L'Union européenne vote une législation édulcorée sur le devoir de vigilance

Après deux ans de négociations, les États membres de l’UE ont finalement approuvé ce vendredi 15 mars une directive sur le devoir de vigilance des entreprises.
C'est fait ! Après de longs mois de négociations, l'Union européenne a finalement approuvé une directive sur le devoir de vigilance des entreprises afin que celles-ci identifient, préviennent et atténuent les risques liés entre autres aux droits de l'Homme, à la santé et à l'environnement.
La coalition Corporate Accountability*, coordonnée par le CNCD-11.11.11 et qui réunit les trois syndicats (dont la CSC) ainsi que de nombreuses organisations de la société civile, accueille avec soulagement l’adoption de cette législation attendue de longue date. Celle-ci marque un pas important vers une meilleure protection des droits humains et de l’environnement.

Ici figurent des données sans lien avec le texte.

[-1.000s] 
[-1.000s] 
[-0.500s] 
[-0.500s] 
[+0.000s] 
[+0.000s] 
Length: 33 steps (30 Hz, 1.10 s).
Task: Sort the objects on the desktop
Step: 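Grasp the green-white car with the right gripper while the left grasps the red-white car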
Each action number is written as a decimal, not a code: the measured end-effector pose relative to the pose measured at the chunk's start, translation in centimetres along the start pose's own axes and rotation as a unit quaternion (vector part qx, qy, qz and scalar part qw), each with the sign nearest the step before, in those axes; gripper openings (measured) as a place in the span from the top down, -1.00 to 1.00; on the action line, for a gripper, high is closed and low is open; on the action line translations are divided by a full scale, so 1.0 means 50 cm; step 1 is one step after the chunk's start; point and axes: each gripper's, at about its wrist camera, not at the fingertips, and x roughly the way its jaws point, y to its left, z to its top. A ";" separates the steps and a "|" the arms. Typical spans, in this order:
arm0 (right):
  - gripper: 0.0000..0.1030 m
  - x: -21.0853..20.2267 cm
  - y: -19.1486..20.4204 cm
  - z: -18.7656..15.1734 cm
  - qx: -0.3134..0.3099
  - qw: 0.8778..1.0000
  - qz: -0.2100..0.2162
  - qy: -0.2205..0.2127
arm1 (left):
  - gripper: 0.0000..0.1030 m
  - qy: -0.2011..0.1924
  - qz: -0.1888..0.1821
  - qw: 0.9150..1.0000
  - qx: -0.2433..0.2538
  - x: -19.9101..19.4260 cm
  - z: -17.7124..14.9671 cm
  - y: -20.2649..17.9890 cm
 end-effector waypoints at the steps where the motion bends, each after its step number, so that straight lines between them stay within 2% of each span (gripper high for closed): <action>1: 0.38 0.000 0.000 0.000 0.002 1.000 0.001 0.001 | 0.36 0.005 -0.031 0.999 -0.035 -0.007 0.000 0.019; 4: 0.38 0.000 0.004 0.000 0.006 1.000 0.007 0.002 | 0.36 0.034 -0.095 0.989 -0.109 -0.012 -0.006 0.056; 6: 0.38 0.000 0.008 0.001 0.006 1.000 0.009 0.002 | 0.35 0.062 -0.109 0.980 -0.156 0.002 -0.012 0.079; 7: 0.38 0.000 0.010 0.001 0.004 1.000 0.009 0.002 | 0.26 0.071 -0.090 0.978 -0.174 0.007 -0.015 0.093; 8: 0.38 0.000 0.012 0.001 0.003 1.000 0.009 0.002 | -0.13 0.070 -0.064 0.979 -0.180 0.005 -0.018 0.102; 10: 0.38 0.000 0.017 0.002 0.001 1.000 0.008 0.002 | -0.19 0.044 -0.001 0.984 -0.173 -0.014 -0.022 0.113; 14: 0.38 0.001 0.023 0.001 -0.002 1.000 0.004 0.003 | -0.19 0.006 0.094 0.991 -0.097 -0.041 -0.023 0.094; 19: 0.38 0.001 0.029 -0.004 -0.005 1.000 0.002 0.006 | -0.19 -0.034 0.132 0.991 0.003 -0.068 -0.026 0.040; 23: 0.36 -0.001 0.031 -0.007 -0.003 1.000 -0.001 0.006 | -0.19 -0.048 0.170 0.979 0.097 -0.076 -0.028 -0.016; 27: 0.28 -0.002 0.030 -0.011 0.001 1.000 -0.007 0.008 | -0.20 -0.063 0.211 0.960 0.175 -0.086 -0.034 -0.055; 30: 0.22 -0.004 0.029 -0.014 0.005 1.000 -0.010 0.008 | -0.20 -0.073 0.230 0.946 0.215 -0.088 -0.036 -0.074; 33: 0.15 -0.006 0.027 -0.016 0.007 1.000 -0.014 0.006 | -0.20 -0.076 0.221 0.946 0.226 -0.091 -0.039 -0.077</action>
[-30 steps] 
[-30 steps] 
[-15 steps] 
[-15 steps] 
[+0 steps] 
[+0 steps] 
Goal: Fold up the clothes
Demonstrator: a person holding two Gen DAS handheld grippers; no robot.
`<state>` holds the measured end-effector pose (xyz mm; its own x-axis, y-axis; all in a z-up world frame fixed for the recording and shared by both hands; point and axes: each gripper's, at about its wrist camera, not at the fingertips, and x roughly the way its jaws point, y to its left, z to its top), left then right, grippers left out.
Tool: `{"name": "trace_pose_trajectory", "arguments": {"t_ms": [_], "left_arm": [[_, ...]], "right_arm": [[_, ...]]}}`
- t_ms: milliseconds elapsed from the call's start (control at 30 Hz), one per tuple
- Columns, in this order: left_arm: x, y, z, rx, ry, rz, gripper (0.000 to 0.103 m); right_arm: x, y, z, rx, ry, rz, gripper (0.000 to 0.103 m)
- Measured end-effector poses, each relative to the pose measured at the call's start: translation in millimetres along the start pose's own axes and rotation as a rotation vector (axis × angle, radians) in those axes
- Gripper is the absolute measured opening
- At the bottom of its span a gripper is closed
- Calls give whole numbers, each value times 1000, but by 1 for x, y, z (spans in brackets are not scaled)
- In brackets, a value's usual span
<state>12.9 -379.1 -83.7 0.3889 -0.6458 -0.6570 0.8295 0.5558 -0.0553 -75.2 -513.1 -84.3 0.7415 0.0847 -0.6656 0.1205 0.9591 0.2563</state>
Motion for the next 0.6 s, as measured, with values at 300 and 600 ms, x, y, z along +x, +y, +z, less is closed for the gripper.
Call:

La société civile est cependant indignée par le processus politique qui a précédé cette adoption, où l’absence du respect des règles démocratiques a considérablement affaibli ce texte d’une importance pourtant capitale.
Ladite directive, ou directive sur le devoir de vigilance des entreprises en matière de durabilité, impose aux grandes entreprises de prendre des mesures de précaution pour prévenir les violations des droits humains, les abus sociaux et les atteintes à l’environnement dans leurs chaînes de valeur transnationales. La directive vise également à permettre d’engager la responsabilité des entreprises en cas de manquement à leurs obligations. Elle permet ainsi aux victimes de ces abus, tant à l’intérieur qu’à l’extérieur de l’UE, d’accéder à la justice et à la réparation.
« Une mesure importante »
Les États membres de l’UE, le Parlement et la Commission étaient parvenus à un accord politique sur le texte à la fin de l’année 2023. Normalement, le vote du Conseil ne devait être qu’une formalité. Cependant, malgré le large soutien public dont bénéficie la directive, y compris de la part des entreprises, plusieurs États membres - l’Allemagne, la France et l’Italie en tête - ont formulé in extremis de nouvelles objections au texte, mettant en danger l’adoption de la directive. Faisant fi des règles démocratiques, ceux-ci ont bien failli enterrer la directive, malgré l’importance qu’elle représente.
« La bonne nouvelle, c’est que l’UE prend finalement une mesure importante pour tenir les grandes entreprises responsables des dommages qu’elles causent aux personnes et à la planète. Nous saluons les efforts entrepris par la Présidence belge de l’UE pour parvenir à cet accord », a déclaré Sophie Wintgens, chargée de recherche sur le commerce international au CNCD-11.11.11. « La mauvaise nouvelle, c’est que la pression des lobbies économiques conservateurs, couplée aux jeux politiques de bas étages de certains États membres ont considérablement affaibli le contenu du texte, qui ne contient plus que le strict minimum. »
Législation édulcorée
Au cours d’années de négociations entre les différentes institutions de l’UE, la législation proposée avait déjà été fortement édulcorée. Les États membres ont ainsi obtenu l’exemption d’obligations pour le secteur financier, l’action climatique exigée des entreprises est dérisoire et une série de normes environnementales et de droits humains se trouvent hors du champ d’application de la directive. En dernier recours, le champ d’application de la loi a également été limité aux très grandes entreprises (plus de 1.000 employés et un chiffre d’affaires de 450 millions d’euros).
* Le groupe de travail belge « Corporate Accountability » est une coalition d’une vingtaine d’organisations de la société civile belge, dont les deux coupoles d’ONG 11.11.11 et CNCD-11.11.11, les trois syndicats belges (ACLVB-CGSLB, ACV-CSC, ABVV-FGTB) et diverses ONG et organisations de défense des droits humains et de l’environnement. Ensemble, ils plaident en faveur d’une législation efficace sur le devoir de vigilance aux niveaux international, européen et belge.